Nothing but an exact copy of the data should be output.
--- DATA SEGMENT Enclosed Below ---
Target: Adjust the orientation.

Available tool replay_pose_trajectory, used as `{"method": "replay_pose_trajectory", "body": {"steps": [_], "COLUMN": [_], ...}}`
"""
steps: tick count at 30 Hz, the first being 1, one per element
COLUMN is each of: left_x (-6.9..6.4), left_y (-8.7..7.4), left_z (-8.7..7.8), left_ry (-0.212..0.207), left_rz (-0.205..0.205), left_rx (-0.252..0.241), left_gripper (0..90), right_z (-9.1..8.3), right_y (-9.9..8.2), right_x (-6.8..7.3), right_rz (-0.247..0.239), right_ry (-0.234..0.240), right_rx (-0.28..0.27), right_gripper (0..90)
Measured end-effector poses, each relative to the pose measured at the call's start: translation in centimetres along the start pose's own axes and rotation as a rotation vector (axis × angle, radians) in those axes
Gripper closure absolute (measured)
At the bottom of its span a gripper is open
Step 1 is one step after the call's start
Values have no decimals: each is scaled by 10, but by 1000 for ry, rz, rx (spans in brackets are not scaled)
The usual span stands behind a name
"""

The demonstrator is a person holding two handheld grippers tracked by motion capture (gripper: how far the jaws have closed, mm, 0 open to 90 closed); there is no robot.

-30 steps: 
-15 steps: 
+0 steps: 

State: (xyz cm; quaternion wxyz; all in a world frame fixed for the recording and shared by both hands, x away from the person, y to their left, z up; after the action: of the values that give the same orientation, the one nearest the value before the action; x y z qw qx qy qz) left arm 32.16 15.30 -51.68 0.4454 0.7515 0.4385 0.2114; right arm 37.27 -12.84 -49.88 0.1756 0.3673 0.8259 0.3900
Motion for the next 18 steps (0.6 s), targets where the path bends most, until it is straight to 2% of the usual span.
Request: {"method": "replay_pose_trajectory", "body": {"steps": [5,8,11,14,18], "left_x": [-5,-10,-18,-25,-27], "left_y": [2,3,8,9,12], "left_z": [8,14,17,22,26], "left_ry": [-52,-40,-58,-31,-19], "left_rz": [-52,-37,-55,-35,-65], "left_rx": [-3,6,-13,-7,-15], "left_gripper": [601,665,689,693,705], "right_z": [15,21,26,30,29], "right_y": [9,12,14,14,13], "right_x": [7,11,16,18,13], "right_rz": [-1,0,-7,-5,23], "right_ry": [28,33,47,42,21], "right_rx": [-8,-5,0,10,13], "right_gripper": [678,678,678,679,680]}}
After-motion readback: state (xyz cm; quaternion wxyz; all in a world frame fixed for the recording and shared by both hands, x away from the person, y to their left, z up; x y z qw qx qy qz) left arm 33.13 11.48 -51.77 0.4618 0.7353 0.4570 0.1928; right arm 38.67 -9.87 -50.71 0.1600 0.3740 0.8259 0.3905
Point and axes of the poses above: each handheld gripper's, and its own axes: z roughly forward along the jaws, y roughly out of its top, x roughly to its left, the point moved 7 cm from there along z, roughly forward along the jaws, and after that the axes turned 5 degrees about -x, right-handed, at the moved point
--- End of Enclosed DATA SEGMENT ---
RESULT OF THE EXERCISE —
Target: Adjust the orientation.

Available tool replay_pose_trajectory, used as `{"method": "replay_pose_trajectory", "body": {"steps": [_], "COLUMN": [_], ...}}`
"""
steps: tick count at 30 Hz, the first being 1, one per element
COLUMN is each of: left_x (-6.9..6.4), left_y (-8.7..7.4), left_z (-8.7..7.8), left_ry (-0.212..0.207), left_rz (-0.205..0.205), left_rx (-0.252..0.241), left_gripper (0..90), right_z (-9.1..8.3), right_y (-9.9..8.2), right_x (-6.8..7.3), right_rz (-0.247..0.239), right_ry (-0.234..0.240), right_rx (-0.28..0.27), right_gripper (0..90)
Measured end-effector poses, each relative to the pose measured at the call's start: translation in centimetres along the start pose's own axes and rotation as a rotation vector (axis × angle, radians) in those axes
Gripper closure absolute (measured)
At the bottom of its span a gripper is open
Step 1 is one step after the call's start
Values have no decimals: each is scaled by 10, but by 1000 for ry, rz, rx (spans in brackets are not scaled)
The usual span stands behind a name
"""

The demonstrator is a person holding two handheld grippers tracked by motion capture (gripper: how far the jaws have closed, mm, 0 open to 90 closed); there is no robot.

-30 steps: 
-15 steps: 
+0 steps: 

State: (xyz cm; quaternion wxyz; all in a world frame fixed for the recording and shared by both hands, x away from the person, y to their left, z up; after the action: of the values that give the same orientation, the one nearest the value before the action; x y z qw qx qy qz) left arm 32.16 15.30 -51.68 0.4454 0.7515 0.4385 0.2114; right arm 37.27 -12.84 -49.88 0.1756 0.3673 0.8259 0.3900
Motion for the next 18 steps (0.6 s), targets where the path bends most, until it is straight to 2% of the usual span.
Request: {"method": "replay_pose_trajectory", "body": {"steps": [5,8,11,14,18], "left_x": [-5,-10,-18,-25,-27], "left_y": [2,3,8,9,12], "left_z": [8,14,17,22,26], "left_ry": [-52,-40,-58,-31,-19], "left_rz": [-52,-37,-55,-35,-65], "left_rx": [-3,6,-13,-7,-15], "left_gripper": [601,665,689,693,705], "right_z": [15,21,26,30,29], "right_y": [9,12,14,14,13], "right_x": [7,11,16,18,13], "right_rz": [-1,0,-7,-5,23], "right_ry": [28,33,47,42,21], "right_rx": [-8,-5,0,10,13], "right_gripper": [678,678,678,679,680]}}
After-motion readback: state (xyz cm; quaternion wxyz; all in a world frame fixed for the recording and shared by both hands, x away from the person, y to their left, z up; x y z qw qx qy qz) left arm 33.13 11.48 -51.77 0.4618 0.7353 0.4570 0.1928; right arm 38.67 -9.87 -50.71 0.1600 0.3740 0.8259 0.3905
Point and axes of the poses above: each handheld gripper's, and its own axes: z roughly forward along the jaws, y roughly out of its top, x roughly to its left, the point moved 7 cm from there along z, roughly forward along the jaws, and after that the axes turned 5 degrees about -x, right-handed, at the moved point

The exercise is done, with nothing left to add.